━━ Record extracts ━━

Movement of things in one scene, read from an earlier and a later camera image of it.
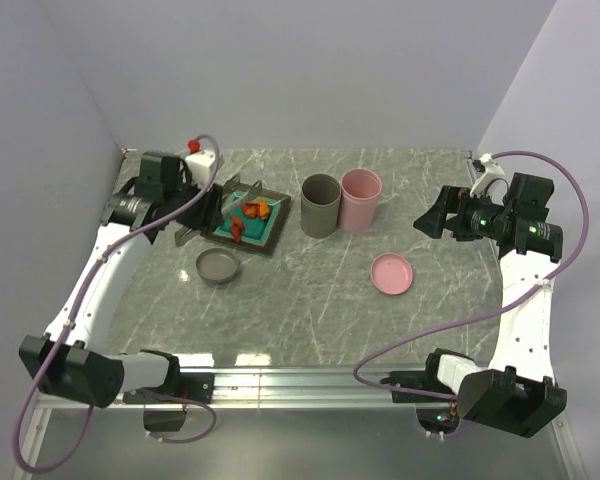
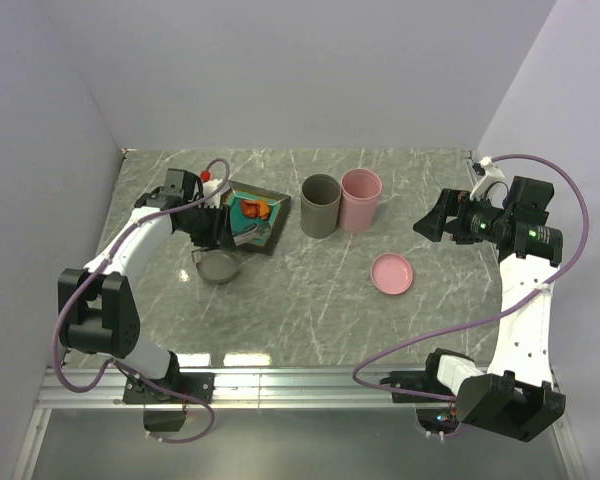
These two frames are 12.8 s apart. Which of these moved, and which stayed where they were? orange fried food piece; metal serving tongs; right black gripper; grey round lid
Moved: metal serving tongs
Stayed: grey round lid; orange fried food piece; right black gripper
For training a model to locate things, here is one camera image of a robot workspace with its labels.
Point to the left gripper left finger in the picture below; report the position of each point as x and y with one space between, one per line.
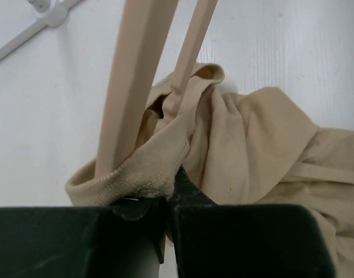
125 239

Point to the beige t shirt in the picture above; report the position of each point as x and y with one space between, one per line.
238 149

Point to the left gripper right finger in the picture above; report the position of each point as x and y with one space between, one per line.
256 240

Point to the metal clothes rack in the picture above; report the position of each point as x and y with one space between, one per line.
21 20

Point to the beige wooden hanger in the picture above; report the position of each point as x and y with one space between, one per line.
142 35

━━━
━━ Record extracts ━━

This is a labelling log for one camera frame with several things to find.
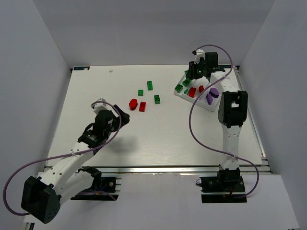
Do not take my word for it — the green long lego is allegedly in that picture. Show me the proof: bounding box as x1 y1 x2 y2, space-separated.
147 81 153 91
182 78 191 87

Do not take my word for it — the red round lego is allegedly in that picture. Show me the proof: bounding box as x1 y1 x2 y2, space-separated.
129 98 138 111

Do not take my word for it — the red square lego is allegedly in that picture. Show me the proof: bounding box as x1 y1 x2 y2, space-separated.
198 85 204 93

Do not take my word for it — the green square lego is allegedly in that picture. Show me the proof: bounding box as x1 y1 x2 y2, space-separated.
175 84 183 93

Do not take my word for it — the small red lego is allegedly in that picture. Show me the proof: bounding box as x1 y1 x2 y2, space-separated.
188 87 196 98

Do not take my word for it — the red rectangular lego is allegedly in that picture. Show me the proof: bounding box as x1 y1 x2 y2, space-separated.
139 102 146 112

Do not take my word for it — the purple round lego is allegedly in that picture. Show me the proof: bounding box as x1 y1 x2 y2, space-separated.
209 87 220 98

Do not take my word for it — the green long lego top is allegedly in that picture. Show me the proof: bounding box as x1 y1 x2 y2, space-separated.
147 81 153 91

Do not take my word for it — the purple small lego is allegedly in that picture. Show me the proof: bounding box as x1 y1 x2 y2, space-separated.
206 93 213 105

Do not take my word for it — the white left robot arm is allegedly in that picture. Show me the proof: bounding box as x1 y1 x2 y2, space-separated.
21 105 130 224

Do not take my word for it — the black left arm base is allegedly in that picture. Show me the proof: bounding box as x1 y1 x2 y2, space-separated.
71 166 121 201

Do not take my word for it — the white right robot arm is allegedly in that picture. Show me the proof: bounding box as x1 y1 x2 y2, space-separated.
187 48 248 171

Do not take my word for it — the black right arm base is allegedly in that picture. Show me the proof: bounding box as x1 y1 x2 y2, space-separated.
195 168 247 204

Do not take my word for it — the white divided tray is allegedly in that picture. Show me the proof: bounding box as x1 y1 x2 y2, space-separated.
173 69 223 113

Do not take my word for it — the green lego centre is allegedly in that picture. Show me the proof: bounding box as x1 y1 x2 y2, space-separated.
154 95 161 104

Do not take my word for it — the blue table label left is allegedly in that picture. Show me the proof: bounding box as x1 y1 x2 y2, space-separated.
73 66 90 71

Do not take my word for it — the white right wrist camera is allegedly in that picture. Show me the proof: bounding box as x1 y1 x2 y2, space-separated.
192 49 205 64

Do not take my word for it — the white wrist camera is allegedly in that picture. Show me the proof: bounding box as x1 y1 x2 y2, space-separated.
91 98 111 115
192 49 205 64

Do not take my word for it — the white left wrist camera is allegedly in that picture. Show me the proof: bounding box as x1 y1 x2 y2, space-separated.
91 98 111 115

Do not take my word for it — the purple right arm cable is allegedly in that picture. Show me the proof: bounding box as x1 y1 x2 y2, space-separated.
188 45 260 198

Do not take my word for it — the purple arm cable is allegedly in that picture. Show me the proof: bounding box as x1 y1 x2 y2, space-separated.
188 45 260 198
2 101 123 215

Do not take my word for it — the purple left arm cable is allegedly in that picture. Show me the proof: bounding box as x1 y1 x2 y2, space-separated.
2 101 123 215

━━━
━━ Record extracts ━━

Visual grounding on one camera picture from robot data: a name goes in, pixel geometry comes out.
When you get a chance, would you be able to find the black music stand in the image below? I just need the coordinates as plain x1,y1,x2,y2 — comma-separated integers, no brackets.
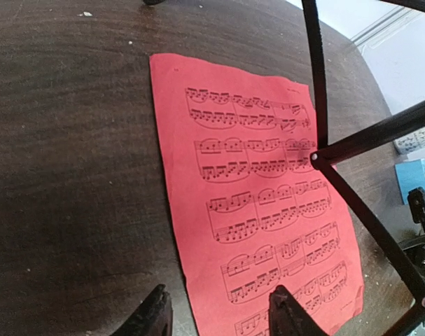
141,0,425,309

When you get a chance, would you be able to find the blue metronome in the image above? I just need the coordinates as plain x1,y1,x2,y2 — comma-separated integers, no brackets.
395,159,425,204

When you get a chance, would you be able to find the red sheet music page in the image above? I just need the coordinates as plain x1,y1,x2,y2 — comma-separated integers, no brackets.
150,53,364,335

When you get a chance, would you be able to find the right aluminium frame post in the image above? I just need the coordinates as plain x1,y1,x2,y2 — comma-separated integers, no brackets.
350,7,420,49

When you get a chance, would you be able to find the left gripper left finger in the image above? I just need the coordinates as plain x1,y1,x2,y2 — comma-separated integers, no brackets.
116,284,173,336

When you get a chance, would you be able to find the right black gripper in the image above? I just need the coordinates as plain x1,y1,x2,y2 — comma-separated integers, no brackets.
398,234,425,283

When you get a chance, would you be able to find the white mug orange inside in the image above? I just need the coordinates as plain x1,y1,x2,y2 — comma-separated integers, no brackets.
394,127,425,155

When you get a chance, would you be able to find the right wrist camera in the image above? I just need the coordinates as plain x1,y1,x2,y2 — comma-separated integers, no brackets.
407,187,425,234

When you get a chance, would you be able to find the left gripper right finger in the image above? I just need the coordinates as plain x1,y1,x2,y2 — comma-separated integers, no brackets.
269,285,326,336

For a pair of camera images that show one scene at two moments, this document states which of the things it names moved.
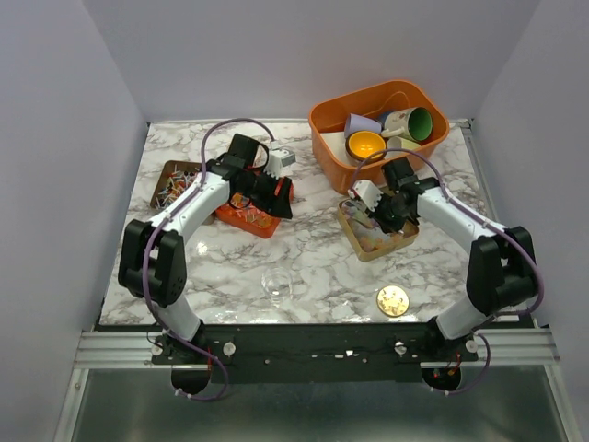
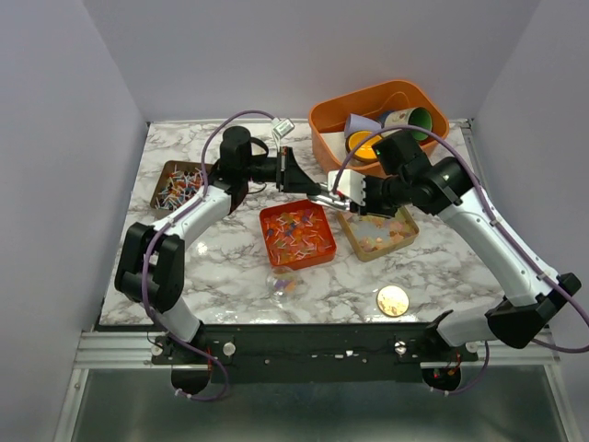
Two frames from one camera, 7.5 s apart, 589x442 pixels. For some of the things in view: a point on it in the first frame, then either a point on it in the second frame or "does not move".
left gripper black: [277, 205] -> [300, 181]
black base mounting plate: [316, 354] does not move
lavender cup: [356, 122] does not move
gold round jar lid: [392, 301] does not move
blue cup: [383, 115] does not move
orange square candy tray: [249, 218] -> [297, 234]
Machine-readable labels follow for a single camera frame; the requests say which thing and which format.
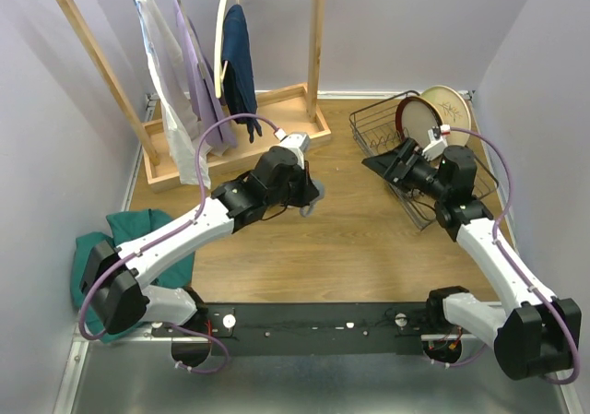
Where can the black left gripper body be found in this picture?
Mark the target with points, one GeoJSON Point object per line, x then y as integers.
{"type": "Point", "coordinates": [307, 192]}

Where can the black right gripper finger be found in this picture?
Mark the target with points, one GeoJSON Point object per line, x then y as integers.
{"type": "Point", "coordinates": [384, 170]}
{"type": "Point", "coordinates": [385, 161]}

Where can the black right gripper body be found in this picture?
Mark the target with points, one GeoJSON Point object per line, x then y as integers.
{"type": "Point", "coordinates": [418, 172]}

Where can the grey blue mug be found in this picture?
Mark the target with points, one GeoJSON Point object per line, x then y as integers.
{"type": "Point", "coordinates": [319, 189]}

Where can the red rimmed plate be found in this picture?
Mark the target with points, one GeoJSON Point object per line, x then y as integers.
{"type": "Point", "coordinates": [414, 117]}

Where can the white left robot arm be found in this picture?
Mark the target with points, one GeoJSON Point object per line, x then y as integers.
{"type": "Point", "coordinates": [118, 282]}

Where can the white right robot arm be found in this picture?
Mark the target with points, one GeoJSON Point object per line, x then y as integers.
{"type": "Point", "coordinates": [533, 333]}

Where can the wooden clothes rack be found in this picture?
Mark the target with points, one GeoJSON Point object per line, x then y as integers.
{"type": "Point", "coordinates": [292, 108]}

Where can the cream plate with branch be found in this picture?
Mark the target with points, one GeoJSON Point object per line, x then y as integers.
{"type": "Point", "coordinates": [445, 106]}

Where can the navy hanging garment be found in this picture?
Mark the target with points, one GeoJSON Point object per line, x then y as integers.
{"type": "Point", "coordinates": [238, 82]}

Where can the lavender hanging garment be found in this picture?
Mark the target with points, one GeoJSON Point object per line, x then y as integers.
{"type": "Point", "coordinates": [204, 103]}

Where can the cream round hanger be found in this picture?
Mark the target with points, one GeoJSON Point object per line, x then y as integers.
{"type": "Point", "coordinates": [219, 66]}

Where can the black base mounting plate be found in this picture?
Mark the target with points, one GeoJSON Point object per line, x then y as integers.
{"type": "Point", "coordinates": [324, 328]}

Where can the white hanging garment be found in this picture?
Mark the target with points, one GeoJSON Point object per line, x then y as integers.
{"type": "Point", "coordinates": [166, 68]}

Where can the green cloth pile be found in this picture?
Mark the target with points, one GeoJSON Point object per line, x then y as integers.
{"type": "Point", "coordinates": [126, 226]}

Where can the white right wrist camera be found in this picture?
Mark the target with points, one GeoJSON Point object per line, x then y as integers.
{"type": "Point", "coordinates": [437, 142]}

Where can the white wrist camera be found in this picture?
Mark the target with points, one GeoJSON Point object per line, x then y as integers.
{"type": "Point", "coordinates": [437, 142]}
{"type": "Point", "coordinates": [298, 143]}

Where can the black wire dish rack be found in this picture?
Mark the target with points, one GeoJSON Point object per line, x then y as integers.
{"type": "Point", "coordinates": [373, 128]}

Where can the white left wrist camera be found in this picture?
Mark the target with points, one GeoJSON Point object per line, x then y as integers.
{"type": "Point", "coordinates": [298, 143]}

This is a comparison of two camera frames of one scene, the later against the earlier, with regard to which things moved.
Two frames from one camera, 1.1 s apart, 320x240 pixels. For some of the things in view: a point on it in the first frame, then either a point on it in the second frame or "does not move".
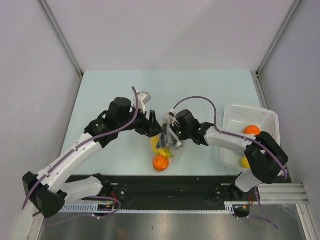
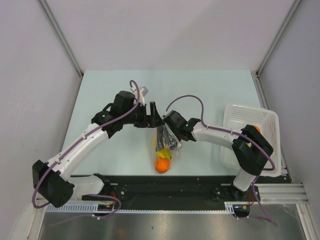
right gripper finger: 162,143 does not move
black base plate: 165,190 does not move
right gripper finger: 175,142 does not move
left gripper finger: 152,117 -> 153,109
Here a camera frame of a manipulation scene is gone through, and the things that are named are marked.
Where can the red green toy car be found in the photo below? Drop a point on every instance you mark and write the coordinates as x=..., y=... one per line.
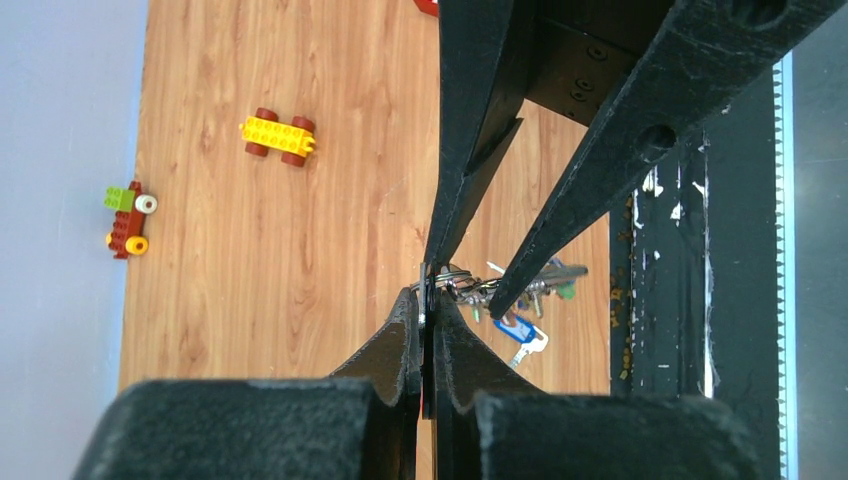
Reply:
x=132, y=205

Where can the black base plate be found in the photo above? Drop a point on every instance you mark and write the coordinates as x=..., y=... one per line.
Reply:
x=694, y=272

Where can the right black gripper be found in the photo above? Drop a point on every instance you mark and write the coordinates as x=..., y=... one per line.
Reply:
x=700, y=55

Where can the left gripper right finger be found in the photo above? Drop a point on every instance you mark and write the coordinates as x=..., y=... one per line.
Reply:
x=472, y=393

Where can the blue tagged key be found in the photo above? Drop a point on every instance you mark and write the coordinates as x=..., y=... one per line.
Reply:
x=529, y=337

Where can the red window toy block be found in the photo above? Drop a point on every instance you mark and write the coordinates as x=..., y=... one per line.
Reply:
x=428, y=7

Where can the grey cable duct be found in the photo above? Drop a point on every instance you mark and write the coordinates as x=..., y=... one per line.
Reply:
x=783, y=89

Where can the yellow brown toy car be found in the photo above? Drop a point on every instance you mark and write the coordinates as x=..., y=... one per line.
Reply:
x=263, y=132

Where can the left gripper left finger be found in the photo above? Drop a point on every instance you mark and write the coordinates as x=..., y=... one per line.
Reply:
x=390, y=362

━━━

Activity:
Your answer should consist only of the lines above between the line holding "Where can the cream plate" and the line holding "Where can the navy", inclusive, each transcribed exactly.

Solution to this task:
Where can the cream plate with branch be found in this picture?
Mark the target with points, one GeoJSON Point object per line, x then y as integers.
{"type": "Point", "coordinates": [445, 106]}

Where can the navy hanging garment be found in this picture?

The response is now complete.